One of the greatest legacy of the State-driven development of the 1960s to the early 1980s was that it took education, at primary, secondary and tertiary levels, seriously. Nigerian universities competed with the best universities in Western Europe, North America and Asia. They attracted the best scholars all over Africa and the world, who also contributed to Nigeria’s development.
Thus, when Nigeria witnessed its first major post-colonial economic crisis in the early 1980s, the universities and other tertiary institutions were hotbeds of intense debates on the causes of, and solutions to, the economic crisis. A forefront participant in this debate was the Sierra Leonean Dr Yusuf Bangura, who taught and researched in the Department of Political Science, Faculty of Arts & Social Sciences, Ahmadu Bello University, Zaria.

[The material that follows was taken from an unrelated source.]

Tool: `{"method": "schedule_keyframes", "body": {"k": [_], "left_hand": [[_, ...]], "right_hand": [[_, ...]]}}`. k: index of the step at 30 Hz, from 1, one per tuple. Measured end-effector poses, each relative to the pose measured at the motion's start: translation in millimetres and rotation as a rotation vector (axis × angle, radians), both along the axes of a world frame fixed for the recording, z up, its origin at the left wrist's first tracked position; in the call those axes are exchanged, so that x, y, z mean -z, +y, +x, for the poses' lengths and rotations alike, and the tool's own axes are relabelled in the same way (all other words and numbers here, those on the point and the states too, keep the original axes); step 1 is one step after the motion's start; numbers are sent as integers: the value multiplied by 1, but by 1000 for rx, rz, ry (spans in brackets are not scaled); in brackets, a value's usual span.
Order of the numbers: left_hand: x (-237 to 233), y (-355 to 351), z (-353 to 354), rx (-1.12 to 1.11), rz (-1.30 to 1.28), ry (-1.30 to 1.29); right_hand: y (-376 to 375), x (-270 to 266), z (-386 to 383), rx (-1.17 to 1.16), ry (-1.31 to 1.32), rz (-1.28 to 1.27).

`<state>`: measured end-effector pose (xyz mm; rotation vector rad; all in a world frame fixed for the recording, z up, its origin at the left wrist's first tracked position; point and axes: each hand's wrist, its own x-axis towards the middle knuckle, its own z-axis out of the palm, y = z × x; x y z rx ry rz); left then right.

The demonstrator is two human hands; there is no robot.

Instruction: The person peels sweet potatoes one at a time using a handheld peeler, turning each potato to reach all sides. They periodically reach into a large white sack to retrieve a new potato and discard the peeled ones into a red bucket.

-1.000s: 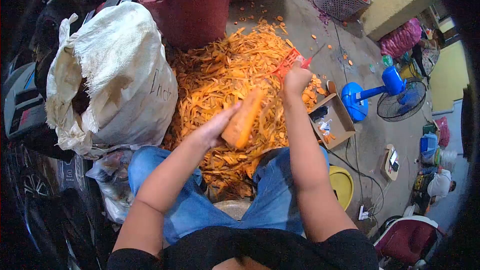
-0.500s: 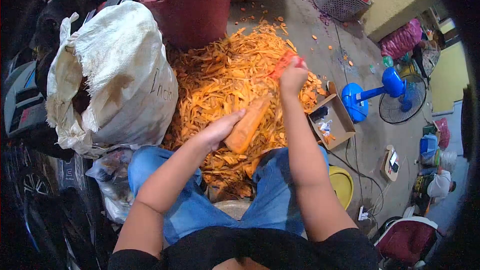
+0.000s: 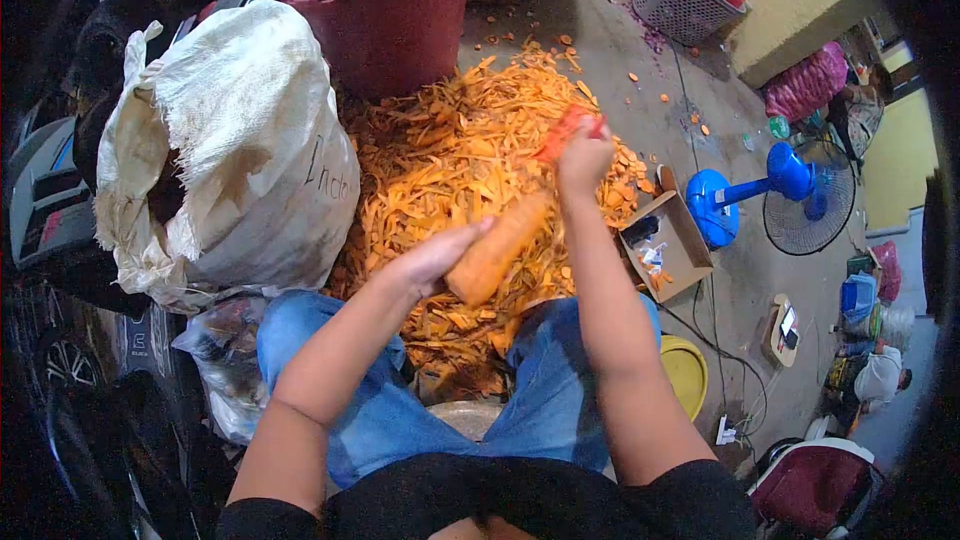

Mainstream economists, largely comprising of Keynesians and monetarists, recommended high-level support for the manufacturing sector and increase in government expenditures, as well as regulation of money supply, curtailment of government expenditures, and drastic reduction of public borrowings, etc.
Radicals like Dr Yusuf Bala Usman and Balarabe Musa recommended the complete elimination of the contract system, or, at best, a rationalised contract system. They also demanded the nationalisation of the commanding heights of the economy, optimum utilisation of raw materials, and national/state control of the economy, etc.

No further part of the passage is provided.